[[ ENTRIES PROVIDED, beginning ]]
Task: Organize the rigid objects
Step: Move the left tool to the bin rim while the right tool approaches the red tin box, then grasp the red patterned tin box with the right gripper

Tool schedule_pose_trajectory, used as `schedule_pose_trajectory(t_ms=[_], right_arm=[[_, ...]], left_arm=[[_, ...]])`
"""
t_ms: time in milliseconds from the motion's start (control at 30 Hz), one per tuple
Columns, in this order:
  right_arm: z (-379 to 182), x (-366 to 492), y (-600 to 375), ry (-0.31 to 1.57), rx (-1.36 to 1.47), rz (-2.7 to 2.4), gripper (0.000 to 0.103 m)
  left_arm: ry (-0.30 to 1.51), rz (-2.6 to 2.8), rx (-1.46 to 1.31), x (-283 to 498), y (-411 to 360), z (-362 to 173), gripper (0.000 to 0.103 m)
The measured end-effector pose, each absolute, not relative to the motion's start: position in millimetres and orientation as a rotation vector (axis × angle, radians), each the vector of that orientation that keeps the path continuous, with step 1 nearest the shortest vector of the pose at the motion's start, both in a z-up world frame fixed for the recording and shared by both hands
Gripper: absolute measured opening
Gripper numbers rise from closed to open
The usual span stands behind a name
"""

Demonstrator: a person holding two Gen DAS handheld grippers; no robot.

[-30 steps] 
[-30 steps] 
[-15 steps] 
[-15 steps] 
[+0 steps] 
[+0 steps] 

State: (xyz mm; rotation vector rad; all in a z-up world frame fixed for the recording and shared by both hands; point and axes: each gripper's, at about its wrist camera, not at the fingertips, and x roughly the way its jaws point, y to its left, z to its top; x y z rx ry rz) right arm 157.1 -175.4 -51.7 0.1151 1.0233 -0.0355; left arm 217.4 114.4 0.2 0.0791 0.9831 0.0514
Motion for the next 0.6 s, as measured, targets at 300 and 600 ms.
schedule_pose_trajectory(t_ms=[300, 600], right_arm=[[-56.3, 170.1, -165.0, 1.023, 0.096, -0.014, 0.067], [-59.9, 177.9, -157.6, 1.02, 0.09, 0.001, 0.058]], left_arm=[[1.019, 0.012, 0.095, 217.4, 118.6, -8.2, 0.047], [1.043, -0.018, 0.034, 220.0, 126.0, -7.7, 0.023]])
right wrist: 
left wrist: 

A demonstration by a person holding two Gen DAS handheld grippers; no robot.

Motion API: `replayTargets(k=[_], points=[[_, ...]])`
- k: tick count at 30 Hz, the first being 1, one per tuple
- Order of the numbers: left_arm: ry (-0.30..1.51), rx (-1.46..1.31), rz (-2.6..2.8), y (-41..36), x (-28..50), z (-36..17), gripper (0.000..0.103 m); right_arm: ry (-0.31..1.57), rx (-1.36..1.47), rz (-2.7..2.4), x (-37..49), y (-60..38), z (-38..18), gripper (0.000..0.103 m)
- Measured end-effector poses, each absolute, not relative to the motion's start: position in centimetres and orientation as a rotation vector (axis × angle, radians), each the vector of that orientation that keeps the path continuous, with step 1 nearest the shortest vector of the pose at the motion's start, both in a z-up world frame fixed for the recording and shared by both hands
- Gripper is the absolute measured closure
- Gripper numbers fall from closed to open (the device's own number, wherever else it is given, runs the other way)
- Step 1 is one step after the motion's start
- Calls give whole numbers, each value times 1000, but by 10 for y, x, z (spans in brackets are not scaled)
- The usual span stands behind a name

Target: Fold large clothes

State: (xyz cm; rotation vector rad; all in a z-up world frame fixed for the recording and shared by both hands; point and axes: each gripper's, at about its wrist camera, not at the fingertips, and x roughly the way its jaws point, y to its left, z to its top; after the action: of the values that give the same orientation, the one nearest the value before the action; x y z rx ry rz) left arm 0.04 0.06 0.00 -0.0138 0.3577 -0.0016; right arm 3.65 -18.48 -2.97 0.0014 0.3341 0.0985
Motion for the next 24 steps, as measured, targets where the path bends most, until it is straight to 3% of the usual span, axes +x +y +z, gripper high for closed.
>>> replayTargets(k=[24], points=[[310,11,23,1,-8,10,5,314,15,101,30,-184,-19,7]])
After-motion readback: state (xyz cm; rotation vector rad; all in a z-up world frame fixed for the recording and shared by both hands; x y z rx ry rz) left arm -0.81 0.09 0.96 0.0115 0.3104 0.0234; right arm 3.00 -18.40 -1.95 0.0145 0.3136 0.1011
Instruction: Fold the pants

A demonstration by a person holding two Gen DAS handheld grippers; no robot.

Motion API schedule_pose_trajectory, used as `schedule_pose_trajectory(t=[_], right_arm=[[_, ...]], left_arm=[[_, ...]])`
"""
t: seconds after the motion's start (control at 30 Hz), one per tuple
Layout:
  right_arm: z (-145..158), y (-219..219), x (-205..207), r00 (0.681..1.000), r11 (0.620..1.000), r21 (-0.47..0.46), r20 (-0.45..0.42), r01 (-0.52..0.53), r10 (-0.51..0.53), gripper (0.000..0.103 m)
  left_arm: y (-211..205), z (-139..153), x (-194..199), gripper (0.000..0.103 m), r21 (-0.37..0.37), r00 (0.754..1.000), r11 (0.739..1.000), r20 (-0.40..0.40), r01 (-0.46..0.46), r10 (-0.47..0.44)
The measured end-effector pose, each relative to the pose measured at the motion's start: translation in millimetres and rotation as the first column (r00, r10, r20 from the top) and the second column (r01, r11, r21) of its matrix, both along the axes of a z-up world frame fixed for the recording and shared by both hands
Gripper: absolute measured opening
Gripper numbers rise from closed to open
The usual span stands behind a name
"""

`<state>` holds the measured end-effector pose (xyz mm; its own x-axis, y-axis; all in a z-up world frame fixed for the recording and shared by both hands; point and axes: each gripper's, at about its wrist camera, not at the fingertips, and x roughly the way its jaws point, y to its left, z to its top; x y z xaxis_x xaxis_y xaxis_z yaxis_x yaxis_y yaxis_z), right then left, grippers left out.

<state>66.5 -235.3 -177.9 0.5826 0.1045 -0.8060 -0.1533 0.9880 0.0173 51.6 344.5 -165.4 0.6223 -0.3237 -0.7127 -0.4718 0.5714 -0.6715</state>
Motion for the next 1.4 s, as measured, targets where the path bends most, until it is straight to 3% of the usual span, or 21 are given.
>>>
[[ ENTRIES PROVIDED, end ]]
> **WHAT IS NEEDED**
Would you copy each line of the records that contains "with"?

> **WRITTEN REPLY**
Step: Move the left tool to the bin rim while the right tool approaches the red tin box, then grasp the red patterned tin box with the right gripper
The measured end-effector pose, each absolute, not relative to the motion's start: position in millimetres and orientation as a rotation vector (axis × angle, radians), each the vector of that orientation that keeps the path continuous, with step 1 nearest the shortest vector of the pose at the motion's start, both in a z-up world frame fixed for the recording and shared by both hands
- Measured end-effector poses, each absolute, not relative to the motion's start: position in centimetres and orientation as a rotation vector (axis × angle, radians), each the vector of that orientation that keeps the path continuous, with step 1 nearest the shortest vector of the pose at the motion's start, both in a z-up world frame fixed for the recording and shared by both hands

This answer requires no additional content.